— DESCRIPTION OF THE TASK —
Starting from the line with "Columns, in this" and going up to and including the line with "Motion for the", copy the listing below exactly. Leave all images out.

— PROVIDED DATA —
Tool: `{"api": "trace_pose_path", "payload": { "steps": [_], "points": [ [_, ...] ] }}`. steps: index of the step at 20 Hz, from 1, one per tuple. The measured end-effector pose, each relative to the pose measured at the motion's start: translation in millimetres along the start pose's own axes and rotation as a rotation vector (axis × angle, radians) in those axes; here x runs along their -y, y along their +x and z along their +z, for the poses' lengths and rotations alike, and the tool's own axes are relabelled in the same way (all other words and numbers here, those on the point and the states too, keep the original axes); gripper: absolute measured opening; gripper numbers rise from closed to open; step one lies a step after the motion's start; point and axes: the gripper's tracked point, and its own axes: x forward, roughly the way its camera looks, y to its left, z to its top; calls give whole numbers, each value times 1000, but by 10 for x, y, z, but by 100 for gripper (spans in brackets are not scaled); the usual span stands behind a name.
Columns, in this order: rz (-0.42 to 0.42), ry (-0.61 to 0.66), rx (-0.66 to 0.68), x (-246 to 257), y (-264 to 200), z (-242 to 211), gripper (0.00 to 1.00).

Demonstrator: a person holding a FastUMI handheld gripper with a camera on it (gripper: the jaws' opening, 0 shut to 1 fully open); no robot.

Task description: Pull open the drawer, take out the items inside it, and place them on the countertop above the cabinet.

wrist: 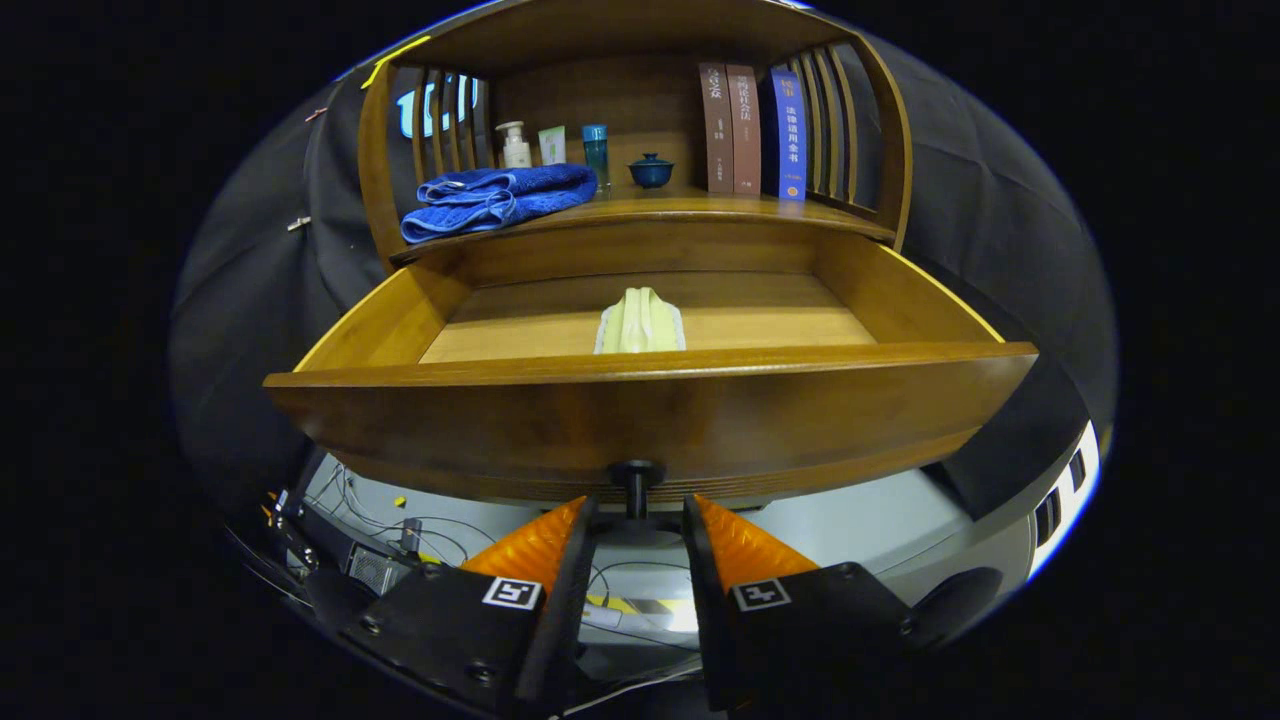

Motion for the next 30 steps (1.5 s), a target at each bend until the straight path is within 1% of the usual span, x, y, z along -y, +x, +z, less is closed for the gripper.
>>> {"api": "trace_pose_path", "payload": {
  "steps": [1,2,4,5,7,8,10,14,16,17,20,22,24,26,30],
  "points": [
    [8,18,8,-10,-53,22,60],
    [8,32,17,8,-108,39,61],
    [5,49,52,35,-295,177,77],
    [-2,56,78,61,-398,291,85],
    [12,75,137,45,-569,593,100],
    [15,82,162,44,-616,751,100],
    [38,78,166,-5,-573,983,100],
    [43,51,85,-54,-154,1344,100],
    [32,19,56,-71,157,1517,100],
    [40,16,29,-109,288,1551,100],
    [56,26,-111,-158,710,1516,100],
    [48,31,-205,-159,941,1433,100],
    [31,27,-247,-144,1118,1426,100],
    [14,20,-291,-124,1234,1364,96],
    [12,22,-375,-148,1348,1155,65]
  ]
}}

— RESULT OF THE TASK —
Columns, in this order: rz (-0.42 to 0.42), ry (-0.61 to 0.66), rx (-0.66 to 0.68), x (-246 to 257), y (-264 to 200), z (-242 to 211), gripper (0.00 to 1.00).

Demonstrator: a person holding a FastUMI handheld gripper with a camera on it (gripper: the jaws' opening, 0 shut to 1 fully open); no robot.

Task description: Pull open the drawer, take out the items inside it, and place them on the countertop above the cabinet.

wrist: 

Motion for the next 30 steps (1.5 s), a target at each bend until the straight path is within 1% of the usual span, x, y, z along -y, +x, +z, less is closed for the gripper.

No more work is needed on this exercise.